The racial rules of the New Deal continue to shape opportunities and outcomes for people of color today. We need to look no further than our persistent gaps in wages and wealth, striking racial health disparities, mass incarceration and violence against black men and women. Climate change has and will only further exacerbate these historic inequities. Scientists predict that the poorest groups in America, many of them communities of color, will experience the worst effects of climate change but have the least ability to cope with and adapt to it.

Any government initiative like the Green New Deal would affect these dynamics. It is only by addressing those consequences in advance, by spelling out values, goals and ways to get there, that the architects of the Green New Deal can make sure those results are not to the nation’s detriment. That seems to be a priority. “The type of economic transformation we need to reduce racial and economic inequity is the same type of transformation that shifting to a green economy will bring,” Rhiana Gunn-Wright, one of the plan’s leading designers, told the Roosevelt Institute in an email. “To not include efforts to address that inequity in efforts to green our economy is to knowingly allow inequality to continue. Why assent to that?”
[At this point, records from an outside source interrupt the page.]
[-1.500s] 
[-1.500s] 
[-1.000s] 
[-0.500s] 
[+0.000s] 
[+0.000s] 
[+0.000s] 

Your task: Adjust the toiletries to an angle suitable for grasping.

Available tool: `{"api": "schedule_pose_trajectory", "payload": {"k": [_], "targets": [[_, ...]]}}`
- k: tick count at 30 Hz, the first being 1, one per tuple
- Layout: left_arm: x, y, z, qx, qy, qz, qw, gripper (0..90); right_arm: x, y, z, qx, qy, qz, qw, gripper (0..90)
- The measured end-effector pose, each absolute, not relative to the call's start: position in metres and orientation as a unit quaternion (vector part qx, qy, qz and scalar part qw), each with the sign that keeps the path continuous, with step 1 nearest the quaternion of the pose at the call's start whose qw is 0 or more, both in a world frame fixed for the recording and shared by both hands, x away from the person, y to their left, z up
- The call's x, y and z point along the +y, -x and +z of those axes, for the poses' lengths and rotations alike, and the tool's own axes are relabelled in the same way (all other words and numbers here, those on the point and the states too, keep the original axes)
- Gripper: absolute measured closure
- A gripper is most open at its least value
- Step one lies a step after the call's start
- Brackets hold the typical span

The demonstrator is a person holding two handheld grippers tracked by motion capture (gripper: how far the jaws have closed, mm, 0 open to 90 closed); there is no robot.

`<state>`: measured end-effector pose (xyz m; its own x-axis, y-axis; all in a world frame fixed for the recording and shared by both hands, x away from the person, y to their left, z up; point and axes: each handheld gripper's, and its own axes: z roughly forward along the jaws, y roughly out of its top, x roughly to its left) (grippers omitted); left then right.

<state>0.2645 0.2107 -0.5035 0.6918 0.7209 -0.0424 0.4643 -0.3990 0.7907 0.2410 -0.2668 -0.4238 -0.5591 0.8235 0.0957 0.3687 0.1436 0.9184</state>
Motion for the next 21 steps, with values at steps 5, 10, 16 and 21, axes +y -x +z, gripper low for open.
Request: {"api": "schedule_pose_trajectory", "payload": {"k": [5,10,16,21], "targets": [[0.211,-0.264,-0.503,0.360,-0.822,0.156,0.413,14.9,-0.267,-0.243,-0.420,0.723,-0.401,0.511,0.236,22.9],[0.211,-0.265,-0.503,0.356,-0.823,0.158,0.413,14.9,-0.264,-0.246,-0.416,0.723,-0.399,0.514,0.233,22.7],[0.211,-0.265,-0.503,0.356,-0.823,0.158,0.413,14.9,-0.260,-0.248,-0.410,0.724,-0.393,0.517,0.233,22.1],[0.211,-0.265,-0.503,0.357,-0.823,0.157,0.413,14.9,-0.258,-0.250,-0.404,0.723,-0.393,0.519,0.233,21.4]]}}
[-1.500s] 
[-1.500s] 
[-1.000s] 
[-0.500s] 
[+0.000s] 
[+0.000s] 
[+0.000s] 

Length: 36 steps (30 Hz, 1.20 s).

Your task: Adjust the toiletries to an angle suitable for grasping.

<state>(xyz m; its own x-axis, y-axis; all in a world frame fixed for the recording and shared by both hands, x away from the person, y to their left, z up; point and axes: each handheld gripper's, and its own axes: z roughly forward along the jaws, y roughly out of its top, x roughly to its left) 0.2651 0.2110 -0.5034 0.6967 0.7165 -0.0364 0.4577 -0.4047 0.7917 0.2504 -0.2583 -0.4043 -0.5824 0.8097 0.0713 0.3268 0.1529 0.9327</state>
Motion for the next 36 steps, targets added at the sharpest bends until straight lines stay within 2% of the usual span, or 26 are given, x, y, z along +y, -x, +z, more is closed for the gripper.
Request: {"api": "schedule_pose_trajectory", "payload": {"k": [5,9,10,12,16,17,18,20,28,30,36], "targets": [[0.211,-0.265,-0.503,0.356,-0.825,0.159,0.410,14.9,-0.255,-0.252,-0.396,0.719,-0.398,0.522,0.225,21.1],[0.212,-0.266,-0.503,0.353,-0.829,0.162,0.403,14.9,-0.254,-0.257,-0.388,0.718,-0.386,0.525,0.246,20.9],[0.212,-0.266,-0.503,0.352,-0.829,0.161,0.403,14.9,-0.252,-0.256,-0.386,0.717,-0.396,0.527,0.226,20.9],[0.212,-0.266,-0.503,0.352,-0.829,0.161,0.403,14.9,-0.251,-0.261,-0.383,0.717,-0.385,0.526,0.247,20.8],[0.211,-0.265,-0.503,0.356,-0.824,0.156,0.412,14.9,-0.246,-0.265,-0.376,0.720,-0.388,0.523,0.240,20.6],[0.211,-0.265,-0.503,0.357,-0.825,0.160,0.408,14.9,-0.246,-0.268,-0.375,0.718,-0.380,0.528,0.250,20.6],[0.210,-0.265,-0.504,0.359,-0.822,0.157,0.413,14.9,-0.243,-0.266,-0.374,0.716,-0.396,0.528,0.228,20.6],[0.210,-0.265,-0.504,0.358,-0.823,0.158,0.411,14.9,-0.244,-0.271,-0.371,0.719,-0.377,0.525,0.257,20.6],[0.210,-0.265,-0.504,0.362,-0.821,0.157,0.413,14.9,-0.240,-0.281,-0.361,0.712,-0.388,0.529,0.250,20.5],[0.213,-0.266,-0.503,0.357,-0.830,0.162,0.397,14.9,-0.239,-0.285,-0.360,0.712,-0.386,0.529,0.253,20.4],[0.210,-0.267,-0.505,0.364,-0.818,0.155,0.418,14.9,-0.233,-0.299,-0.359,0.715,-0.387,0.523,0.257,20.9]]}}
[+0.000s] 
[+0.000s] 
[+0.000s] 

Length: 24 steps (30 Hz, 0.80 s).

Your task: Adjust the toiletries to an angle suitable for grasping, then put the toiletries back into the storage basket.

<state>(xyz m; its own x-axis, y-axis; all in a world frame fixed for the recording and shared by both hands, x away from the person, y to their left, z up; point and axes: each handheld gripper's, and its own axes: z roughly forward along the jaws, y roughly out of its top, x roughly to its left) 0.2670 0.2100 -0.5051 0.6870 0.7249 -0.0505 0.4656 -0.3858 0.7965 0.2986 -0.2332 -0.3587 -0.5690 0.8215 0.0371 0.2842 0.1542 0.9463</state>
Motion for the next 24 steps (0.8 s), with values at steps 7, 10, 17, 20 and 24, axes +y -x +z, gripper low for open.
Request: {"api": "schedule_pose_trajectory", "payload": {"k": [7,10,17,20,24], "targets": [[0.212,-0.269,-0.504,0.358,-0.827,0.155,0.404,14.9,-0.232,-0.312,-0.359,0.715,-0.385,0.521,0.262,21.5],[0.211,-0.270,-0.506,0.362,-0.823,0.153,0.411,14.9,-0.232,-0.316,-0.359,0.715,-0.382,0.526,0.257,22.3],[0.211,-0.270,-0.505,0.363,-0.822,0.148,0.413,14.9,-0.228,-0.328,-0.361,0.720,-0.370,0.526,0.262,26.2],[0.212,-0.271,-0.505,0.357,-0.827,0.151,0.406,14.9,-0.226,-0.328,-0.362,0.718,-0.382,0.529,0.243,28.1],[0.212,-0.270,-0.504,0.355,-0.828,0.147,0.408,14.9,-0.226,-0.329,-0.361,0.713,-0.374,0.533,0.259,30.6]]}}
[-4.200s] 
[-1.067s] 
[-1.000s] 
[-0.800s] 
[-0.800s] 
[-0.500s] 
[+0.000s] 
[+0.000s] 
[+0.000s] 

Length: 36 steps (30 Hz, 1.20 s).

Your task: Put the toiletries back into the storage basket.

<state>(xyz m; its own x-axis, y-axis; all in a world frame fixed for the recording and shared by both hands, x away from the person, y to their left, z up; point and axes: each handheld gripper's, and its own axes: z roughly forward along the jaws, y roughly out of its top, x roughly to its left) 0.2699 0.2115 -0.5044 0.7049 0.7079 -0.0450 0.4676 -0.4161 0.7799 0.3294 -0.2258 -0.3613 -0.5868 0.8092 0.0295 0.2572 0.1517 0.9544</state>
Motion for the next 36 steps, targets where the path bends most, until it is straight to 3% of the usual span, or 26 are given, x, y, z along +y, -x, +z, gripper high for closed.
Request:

Like its predecessor, the Green New Deal has the potential to revitalize and rewrite the rules of the U.S. economy. Yet, as the political debate around it unfolds, it will be increasingly vulnerable to critics who want to pare it down to a set of climate mitigation proposals, rather than a broad revisioning of an economy that is not only clean, but inclusive. To do so would be to repeat the mistakes of the past. Explicitly addressing race in the Green New Deal is not only necessary to meaningfully improve the lives and opportunities of people of color, but it will lead to the stewardship of an economy and environment in which all families can thrive. That better future is the only one that can truly be sustainable.